DIRECTIONS FOR THIS TASK →
Copy out each line of the material that includes the word "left".

RAW DATA: Begin

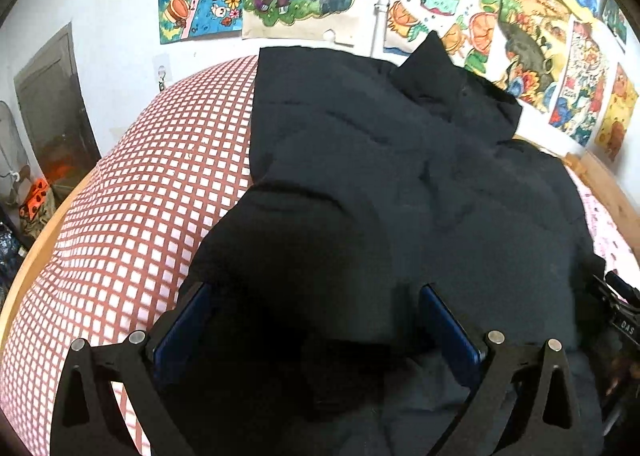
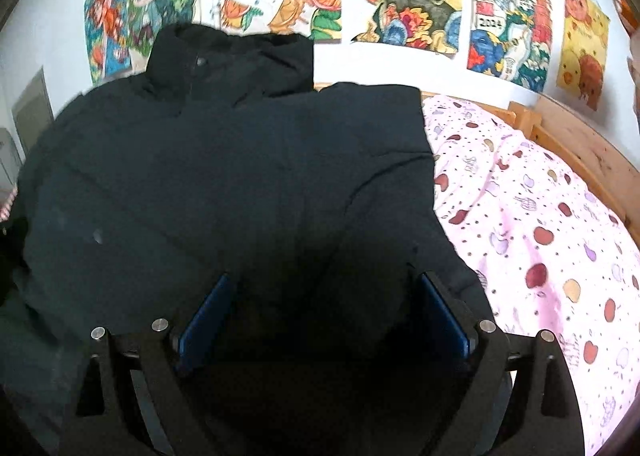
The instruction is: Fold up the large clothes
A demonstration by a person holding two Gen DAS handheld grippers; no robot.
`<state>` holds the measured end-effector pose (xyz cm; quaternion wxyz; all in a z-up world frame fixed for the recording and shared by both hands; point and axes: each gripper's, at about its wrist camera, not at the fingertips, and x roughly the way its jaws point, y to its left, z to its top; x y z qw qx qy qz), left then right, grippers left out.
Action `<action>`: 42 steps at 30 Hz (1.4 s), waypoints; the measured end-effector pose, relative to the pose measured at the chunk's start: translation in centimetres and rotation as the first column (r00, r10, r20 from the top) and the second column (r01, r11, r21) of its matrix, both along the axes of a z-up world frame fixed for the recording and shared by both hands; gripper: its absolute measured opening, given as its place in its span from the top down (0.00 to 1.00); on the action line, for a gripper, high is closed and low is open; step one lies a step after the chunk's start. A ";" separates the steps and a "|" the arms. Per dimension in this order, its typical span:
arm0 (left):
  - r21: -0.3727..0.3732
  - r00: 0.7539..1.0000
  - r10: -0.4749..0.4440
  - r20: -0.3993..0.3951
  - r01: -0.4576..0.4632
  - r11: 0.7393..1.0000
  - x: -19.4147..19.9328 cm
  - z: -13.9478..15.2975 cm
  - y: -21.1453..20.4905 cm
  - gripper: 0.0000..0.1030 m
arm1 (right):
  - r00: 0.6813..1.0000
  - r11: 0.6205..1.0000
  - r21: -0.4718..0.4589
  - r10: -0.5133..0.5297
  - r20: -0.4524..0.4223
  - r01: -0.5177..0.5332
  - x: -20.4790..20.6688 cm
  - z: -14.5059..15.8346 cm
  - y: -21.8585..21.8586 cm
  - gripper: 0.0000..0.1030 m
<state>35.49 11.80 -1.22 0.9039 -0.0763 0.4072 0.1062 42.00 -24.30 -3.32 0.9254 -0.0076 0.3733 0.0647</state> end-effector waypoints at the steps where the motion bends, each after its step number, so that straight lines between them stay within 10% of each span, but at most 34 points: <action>1: -0.007 1.000 -0.007 -0.002 0.007 1.000 -0.4 0.5 -0.2 0.00 | 1.000 1.000 0.010 -0.005 -0.001 0.005 -0.2 0.5 -0.1 0.13; 27: -0.020 0.975 -0.149 0.163 0.154 0.988 -14.6 22.7 -7.1 0.00 | 0.998 0.996 0.073 0.051 0.041 -0.054 -18.5 24.5 -0.4 0.13; 34: 0.113 0.964 -0.113 0.241 0.088 0.990 -10.4 25.0 -7.1 0.00 | 0.989 0.998 0.049 0.018 0.147 -0.025 -14.1 27.1 -0.1 0.12; 42: 0.080 0.924 -0.141 0.356 0.120 0.990 -1.1 21.3 -5.7 0.00 | 0.959 0.996 0.077 0.011 0.284 -0.034 -2.8 22.7 0.9 0.12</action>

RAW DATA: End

EXERCISE RESULT →
`<state>` holds the measured end-effector pose (xyz cm; quaternion wxyz; all in a z-up world frame fixed for the recording and shared by both hands; point and axes: each gripper's, at about its wrist camera, not at the fingertips, and x roughly the way its jaws point, y to its left, z to its top; x y z qw qx qy qz), left then right, grippers left out.
arm0 (left):

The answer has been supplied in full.